Task instructions - Write out exactly the lines of the entries below from the one holding "trace: chair seat" to the one holding "trace: gray carpet floor", inclusive, and leave out all other lines.

====

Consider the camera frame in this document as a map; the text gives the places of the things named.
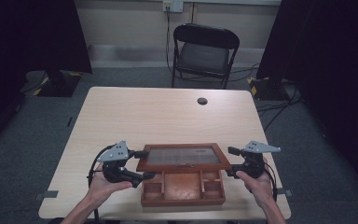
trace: wooden box
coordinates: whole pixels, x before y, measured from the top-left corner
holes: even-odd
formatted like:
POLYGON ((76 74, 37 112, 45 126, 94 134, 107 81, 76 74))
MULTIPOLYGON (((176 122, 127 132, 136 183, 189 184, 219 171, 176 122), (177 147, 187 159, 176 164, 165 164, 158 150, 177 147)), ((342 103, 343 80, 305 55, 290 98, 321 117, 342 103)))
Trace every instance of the wooden box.
POLYGON ((231 169, 216 143, 146 145, 136 171, 157 172, 142 184, 143 207, 220 205, 226 200, 220 170, 231 169))

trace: chair seat
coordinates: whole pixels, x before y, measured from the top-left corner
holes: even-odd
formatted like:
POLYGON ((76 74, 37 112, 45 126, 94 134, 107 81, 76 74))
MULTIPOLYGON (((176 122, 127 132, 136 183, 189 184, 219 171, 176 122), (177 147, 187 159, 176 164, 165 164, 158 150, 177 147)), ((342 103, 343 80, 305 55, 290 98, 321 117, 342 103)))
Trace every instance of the chair seat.
POLYGON ((179 69, 200 70, 224 75, 227 71, 229 50, 185 43, 179 55, 179 69))

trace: table
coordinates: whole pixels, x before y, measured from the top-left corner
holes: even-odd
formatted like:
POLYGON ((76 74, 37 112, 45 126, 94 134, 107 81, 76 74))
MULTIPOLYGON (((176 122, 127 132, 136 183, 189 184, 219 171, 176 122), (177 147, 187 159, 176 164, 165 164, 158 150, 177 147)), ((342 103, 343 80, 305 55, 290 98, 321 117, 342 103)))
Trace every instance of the table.
MULTIPOLYGON (((89 90, 75 127, 45 198, 42 218, 65 217, 88 190, 87 174, 98 152, 126 140, 132 150, 146 144, 217 143, 230 163, 243 158, 227 153, 227 147, 244 147, 249 141, 267 143, 252 96, 248 91, 115 88, 89 90), (207 105, 199 105, 204 97, 207 105)), ((265 154, 282 186, 274 161, 265 154)), ((126 168, 135 171, 138 160, 126 168)), ((100 218, 119 220, 244 220, 264 219, 263 211, 243 185, 222 172, 226 201, 222 206, 143 208, 141 188, 115 192, 100 208, 100 218)), ((278 196, 283 216, 291 216, 285 195, 278 196)))

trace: gray carpet floor
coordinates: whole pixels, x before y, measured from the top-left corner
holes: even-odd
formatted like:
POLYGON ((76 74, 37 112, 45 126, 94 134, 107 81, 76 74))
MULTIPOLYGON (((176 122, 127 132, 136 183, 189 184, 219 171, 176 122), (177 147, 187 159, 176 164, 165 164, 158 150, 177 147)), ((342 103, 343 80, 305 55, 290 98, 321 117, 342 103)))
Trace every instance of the gray carpet floor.
MULTIPOLYGON (((254 77, 255 72, 233 74, 231 79, 238 80, 229 82, 227 88, 249 90, 244 79, 248 75, 254 77)), ((23 89, 33 87, 42 76, 43 72, 29 73, 23 89)), ((36 97, 27 91, 21 110, 0 133, 0 223, 48 223, 38 216, 41 201, 35 196, 47 190, 93 86, 169 88, 171 75, 167 68, 95 68, 92 75, 80 79, 71 98, 36 97)), ((221 88, 212 79, 177 80, 176 87, 221 88)), ((295 93, 295 86, 286 88, 289 94, 295 93)), ((255 100, 259 109, 281 103, 255 100)), ((278 112, 260 112, 263 126, 278 112)), ((294 193, 288 198, 292 211, 288 223, 358 223, 358 176, 323 138, 319 121, 305 104, 300 101, 283 110, 266 130, 266 137, 271 145, 282 148, 273 157, 283 186, 294 193)))

====

Answer to this problem -
trace: chair seat
coordinates: whole pixels, x before y, measured from the top-left corner
holes: even-odd
formatted like:
POLYGON ((76 74, 37 112, 45 126, 94 134, 107 81, 76 74))
MULTIPOLYGON (((176 122, 127 132, 136 183, 189 184, 219 171, 176 122), (177 147, 187 159, 176 164, 165 164, 158 150, 177 147)), ((342 103, 343 80, 305 55, 290 98, 321 117, 342 103)))
Trace every instance of the chair seat.
POLYGON ((179 69, 200 70, 224 75, 227 71, 229 50, 185 43, 179 55, 179 69))

trace: table
coordinates: whole pixels, x before y, measured from the top-left corner
holes: even-odd
formatted like:
POLYGON ((76 74, 37 112, 45 126, 94 134, 107 81, 76 74))
MULTIPOLYGON (((176 122, 127 132, 136 183, 189 184, 219 171, 176 122), (177 147, 187 159, 176 164, 165 164, 158 150, 177 147)), ((342 103, 343 80, 305 55, 290 98, 321 117, 342 103)))
Trace every instance of the table.
MULTIPOLYGON (((89 90, 75 127, 45 198, 42 218, 65 217, 88 190, 87 174, 98 152, 126 140, 132 150, 146 144, 217 143, 230 163, 243 158, 227 153, 227 147, 244 147, 249 141, 267 143, 252 96, 248 91, 115 88, 89 90), (207 105, 199 105, 204 97, 207 105)), ((265 154, 282 186, 274 161, 265 154)), ((126 168, 135 171, 138 160, 126 168)), ((100 218, 119 220, 244 220, 264 219, 263 211, 243 185, 222 172, 226 201, 222 206, 143 208, 141 188, 115 192, 100 208, 100 218)), ((278 196, 283 216, 291 216, 285 195, 278 196)))

trace: gray carpet floor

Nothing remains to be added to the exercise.